If a line below contains "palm", add it to your tally, then answer with the tally alone.

[[ PROVIDED ENTRIES open ]]

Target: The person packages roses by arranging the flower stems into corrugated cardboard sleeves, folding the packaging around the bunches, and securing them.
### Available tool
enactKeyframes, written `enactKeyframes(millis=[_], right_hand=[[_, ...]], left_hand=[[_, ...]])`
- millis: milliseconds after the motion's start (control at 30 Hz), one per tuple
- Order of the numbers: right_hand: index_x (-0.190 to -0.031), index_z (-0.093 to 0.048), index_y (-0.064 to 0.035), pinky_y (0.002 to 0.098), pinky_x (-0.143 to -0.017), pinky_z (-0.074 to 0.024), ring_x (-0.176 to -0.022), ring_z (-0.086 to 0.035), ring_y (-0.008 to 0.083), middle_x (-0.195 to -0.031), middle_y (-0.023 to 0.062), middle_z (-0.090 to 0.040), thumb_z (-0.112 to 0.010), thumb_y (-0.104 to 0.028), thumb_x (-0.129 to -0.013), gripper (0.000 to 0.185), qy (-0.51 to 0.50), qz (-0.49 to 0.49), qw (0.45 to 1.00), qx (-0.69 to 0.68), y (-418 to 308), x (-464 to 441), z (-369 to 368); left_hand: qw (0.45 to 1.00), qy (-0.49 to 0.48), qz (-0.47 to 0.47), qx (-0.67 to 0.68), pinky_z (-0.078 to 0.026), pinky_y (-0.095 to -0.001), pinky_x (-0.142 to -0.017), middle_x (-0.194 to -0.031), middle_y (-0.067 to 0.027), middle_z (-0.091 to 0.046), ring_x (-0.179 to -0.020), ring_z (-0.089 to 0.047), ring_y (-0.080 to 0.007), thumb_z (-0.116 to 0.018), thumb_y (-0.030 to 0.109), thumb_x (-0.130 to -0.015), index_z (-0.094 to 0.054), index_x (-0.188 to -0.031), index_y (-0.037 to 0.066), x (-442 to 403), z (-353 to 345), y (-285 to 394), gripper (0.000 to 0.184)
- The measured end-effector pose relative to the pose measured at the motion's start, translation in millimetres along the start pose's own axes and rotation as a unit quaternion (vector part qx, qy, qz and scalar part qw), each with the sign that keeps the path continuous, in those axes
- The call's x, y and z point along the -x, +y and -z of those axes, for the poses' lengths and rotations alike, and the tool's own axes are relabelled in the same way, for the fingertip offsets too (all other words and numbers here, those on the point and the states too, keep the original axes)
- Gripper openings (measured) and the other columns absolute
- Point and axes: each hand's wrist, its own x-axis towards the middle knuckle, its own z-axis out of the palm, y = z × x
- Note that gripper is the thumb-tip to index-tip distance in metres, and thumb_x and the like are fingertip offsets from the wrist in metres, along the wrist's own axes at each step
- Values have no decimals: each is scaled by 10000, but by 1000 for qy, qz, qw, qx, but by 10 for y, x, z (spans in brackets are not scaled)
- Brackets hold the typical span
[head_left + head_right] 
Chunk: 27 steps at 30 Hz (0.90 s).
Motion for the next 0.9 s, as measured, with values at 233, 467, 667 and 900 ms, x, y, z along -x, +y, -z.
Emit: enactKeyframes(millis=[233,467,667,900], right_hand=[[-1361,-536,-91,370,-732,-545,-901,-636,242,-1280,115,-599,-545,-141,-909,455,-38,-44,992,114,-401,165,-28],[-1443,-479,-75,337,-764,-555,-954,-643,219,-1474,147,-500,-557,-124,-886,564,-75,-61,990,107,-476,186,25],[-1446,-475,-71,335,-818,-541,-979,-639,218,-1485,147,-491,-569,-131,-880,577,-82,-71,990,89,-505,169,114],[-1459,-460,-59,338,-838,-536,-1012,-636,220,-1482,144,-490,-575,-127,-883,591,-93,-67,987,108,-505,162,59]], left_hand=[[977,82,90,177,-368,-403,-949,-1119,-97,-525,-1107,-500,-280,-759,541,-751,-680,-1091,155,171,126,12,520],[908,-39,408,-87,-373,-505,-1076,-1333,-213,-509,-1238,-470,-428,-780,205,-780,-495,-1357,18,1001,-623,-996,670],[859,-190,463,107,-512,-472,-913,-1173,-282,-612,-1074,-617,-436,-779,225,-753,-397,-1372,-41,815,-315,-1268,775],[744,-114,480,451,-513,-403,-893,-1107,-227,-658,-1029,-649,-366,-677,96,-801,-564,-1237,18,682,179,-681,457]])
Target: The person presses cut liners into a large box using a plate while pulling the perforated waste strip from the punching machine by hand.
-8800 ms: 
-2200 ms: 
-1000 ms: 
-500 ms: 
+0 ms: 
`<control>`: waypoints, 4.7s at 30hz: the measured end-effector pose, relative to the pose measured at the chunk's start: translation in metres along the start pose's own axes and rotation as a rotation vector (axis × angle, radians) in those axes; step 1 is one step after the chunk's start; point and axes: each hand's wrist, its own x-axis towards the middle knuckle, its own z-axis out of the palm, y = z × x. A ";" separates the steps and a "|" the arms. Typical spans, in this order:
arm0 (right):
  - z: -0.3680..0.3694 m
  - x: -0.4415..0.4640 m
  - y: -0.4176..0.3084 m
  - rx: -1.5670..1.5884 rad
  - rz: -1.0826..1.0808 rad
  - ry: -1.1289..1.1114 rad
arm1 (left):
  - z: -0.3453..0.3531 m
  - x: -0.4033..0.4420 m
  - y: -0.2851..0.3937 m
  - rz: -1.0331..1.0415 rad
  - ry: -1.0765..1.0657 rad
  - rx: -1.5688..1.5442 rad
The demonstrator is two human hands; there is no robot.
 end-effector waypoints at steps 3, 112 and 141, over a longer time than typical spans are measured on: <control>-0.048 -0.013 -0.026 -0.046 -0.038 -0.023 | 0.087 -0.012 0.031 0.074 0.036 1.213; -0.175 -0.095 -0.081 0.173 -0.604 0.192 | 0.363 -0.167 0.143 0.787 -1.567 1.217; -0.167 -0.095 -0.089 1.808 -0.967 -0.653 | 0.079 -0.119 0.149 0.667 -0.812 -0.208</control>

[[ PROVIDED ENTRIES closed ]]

• [TASK SOLUTION] 2